11. Trump’s Philosopher (V)

I’ve been devoting a fair amount of space to scrutinizing Steve Bannon’s world-view, which might strike my readers as a bit excessive, especially since he seems to be on shaky ground in the White House these days.  But even if Donald Trump turns on him, we’ll still have to take him seriously, since I doubt he’s one to fade quietly into the sunset.  Also, he seems to be doing his sincere best to think like a philosopher, and we should give him some credit for that.

So far, we’ve examined Bannon’s opinions, expressed at a 2014 Vatican confab, in which he yearns for the time when “the Christian faith was predominant;” relies on the “spiritual and moral foundations of Christianity” to ensure the proper functioning of a capitalistic system; espouses “social conservative” movements against abortion and gay marriage; and shows a preoccupation, not to say obsession, with the peril from “jihadist Islamic fascism.”  He blames “secularization” for capitalistic greed and for the hesitance of the “Judeo-Christian West” to confront the infidel.  Very Catholic – almost medieval – suitable for a conference at the Holy See, I guess.

Yet Bannon is ordinarily branded a “nationalist.”  Where’s the evidence for that?  Well, there’s some, but there’s also a problem or two.

Bannon notes that Vladimir Putin has become popular with right-wing European parties because he’s “standing up for traditional institutions” and doing it “in a form of nationalism.”  Many people, he says, “want … sovereignty for their country, they want to see nationalism,” and Bannon associates himself with that point of view – “I happen to think that the individual sovereignty of a country is a good thing.”  Hearkening back to when he “worked at Goldman Sachs,” he recalls that “there are people in New York that feel closer to people in London and in Berlin than they do to people in Kansas and Colorado, and they have more of this elite mentality.”  But “working men and women” in all parts of the world “believe they know what’s best for how they will comport their lives,” and Bannon’s clearly on their side.
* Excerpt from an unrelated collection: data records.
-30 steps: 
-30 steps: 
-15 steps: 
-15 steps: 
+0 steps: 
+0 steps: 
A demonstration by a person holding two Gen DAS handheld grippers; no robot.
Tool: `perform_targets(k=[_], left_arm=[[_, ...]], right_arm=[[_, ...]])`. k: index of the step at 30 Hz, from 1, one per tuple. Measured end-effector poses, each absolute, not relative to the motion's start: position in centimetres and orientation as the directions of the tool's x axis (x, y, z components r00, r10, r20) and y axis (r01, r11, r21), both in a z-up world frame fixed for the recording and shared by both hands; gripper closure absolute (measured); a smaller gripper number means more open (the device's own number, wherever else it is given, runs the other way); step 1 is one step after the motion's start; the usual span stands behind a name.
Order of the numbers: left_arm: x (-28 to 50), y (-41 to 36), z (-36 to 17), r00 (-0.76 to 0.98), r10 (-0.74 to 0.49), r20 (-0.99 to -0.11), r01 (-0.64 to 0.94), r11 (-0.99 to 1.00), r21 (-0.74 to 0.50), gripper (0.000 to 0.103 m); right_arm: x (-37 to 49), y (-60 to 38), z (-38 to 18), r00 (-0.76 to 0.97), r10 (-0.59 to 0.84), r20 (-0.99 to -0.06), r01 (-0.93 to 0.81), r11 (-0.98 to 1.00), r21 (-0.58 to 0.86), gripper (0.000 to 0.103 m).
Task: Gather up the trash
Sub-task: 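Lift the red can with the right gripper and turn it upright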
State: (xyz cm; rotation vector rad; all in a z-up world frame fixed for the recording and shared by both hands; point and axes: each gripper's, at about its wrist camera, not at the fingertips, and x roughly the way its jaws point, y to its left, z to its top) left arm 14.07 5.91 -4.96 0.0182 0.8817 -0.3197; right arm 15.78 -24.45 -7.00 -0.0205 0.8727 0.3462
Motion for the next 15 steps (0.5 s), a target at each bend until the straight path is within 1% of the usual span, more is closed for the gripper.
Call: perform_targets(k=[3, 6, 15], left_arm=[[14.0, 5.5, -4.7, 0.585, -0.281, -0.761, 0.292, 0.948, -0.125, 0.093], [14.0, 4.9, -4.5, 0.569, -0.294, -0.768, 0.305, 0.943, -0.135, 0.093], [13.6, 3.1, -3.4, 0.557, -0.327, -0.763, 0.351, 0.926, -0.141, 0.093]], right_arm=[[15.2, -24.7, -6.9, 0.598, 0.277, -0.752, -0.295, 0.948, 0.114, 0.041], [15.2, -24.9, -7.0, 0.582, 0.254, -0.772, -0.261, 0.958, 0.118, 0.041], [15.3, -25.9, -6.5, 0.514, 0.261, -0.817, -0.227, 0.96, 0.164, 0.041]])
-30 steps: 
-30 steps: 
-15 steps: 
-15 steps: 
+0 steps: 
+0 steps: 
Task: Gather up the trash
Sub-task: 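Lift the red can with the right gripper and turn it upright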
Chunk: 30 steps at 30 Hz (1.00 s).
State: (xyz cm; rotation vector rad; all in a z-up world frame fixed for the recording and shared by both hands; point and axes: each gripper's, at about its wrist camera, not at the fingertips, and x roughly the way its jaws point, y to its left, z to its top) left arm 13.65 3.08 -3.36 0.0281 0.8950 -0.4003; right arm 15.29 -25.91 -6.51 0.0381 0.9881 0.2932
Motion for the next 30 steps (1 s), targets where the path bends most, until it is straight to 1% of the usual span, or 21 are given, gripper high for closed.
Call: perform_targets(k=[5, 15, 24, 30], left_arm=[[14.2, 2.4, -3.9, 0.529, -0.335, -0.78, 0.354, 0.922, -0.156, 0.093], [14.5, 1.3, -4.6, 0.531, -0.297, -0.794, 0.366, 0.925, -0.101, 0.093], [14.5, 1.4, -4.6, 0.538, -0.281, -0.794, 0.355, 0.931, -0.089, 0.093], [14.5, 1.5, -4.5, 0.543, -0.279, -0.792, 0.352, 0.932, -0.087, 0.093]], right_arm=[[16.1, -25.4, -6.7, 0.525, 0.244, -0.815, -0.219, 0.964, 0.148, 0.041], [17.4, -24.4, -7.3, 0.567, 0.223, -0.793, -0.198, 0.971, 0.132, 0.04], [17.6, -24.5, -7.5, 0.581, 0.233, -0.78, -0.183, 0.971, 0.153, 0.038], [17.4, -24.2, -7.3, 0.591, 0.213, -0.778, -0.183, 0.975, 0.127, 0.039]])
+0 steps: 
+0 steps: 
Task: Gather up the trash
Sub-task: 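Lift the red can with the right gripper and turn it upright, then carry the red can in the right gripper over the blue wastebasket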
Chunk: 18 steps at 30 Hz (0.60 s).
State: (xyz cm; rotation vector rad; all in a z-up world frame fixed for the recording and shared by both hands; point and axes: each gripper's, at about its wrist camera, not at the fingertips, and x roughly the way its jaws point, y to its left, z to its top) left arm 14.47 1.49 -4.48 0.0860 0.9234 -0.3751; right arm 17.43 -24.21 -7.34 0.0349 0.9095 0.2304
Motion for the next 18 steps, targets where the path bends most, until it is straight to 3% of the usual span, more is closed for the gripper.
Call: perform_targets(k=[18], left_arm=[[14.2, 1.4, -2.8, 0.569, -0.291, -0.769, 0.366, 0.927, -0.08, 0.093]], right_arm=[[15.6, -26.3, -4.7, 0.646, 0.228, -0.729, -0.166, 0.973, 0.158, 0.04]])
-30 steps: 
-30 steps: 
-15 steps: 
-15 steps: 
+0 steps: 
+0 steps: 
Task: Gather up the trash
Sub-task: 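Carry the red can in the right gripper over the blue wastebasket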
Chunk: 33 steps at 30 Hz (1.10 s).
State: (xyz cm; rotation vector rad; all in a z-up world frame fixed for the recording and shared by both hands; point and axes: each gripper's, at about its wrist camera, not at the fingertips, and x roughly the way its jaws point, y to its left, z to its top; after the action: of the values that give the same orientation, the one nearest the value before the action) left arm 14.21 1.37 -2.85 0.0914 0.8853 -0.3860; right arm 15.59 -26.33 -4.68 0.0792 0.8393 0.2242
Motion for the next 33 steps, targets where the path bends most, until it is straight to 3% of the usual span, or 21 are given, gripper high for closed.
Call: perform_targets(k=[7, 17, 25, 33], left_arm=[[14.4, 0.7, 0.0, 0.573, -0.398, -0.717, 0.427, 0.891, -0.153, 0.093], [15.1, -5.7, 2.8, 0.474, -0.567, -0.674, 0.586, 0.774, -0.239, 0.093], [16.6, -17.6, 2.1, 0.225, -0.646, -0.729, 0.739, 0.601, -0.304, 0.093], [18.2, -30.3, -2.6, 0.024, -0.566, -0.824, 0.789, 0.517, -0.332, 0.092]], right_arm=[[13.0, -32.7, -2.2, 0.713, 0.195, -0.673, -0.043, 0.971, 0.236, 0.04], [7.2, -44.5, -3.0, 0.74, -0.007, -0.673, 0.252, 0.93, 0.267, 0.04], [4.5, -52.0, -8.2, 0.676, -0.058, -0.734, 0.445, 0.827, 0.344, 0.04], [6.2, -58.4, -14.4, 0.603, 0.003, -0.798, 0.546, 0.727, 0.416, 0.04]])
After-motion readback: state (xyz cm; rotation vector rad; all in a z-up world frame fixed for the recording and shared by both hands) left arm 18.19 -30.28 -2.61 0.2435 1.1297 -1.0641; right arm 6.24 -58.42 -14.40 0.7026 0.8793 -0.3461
Sounds nationalistic, but loose ends are dangling.

First, Bannon’s ringing endorsement of national sovereignty doesn’t exactly jibe with his plea for a Holy War against radical Islam.  The summons to defend the “Judeo-Christian West” is a civilizational appeal, not a nationalist one.  An independent nation-state will have its own special interests and values and – while it’ll resist threats to its unique way of life – it’ll generally want to go its own way.  Bannon, however, calls for an international crusade based – not on concepts of pluralism and freedom – but on an allegedly shared religious tradition, monolithic like its Moslem foe.  Sovereign peoples will be inclined to embrace Bannon’s perspective only if they regard Christian faith as an integral part of their nationhood – an implication I’ve noted previously that plainly excludes non-Christians from the national community.

Bannon tends to equate populism with Christian traditionalism – claiming, for example, that the fight against abortion and gay marriage is winning because “people have a voice.”  He doesn’t consider that there might be significant numbers of people in some countries – such as the United States or the French Republic – who don’t consider their government to be founded on Christianity and don’t want social tenets derived from that religion to be forced on them.  In these nations, an aggressive effort to assert conservative Christian values will only be divisive.
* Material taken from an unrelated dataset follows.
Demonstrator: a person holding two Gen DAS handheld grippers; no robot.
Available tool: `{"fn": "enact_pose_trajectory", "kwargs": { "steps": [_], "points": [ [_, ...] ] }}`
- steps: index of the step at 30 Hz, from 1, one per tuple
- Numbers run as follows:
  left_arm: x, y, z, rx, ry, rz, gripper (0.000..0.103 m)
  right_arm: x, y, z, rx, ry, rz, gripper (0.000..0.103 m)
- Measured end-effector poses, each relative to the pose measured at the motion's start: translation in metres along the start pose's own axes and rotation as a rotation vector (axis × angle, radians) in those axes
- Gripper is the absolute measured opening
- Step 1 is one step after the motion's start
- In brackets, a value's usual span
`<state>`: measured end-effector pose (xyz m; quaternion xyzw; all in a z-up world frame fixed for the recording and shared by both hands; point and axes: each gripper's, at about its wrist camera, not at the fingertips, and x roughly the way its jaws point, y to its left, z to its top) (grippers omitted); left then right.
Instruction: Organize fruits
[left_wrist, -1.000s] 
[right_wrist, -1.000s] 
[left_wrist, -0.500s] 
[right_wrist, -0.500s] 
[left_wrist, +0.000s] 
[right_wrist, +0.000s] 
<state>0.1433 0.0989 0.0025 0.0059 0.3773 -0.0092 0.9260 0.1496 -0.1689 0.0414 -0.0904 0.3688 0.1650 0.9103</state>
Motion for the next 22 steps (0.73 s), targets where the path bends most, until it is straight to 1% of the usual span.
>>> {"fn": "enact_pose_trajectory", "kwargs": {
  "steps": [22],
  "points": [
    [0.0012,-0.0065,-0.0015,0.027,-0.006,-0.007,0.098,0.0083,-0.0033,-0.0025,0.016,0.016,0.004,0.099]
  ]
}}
There are several more disconnects in Bannon’s world-view, so many that I don’t have space to do justice to them all.  Thus, there’s no way to square his “Reaganesque” economic preferences – the free market tempered by Christianity – with his nationalism.  He can package laissez-faire as “free-enterprise” or “entrepreneurial” capitalism all he wants, and that sounds very uplifting, but it’s the free flow of capital around the world that, more than anything else, has undermined the democratic nation-state, and thereby reduced the political control that ordinary people have over their own lives.  If national governments wish to resist globalization, this can only be done on the basis of the kind of “corporatist” economic policies that Bannon rejects.

It’s notable that there’s no trace whatever in these 2014 remarks of the economic nationalism that Trump stressed two years later during the campaign, and which he’s (fitfully) tried to implement as President.

Again, Bannon acknowledges that European “center-right” groups “bring a lot of baggage” involving ethnic “tribalism,” but predicts “that will all burn away over time.”  For a putative nationalist to say this is borderline ridiculous.  Nation-states, particularly in Europe, are based on ethnic groups, and to take a nationalistic stance is precisely to assert an ethnic identity.  Nations without an ethnic base do exist – witness the United States – but they’re rare and tend to be unstable.  The most common argument against globalization is that it undermines national customs and traditions, and it’s likely that those kinds of concerns will continue.

There’s more to criticize, but this blog post must end.  I started by calling Bannon a “Christian nationalist,” yet at this point I’m wondering if he deserves the “nationalist” label at all.  His vaunted nationalism seems not compatible with his religiosity and his reactionary economics – and I won’t be surprised if the priorities of fervent Christians and billionaires take precedence in the end.

I see nothing here for a Pagan to like.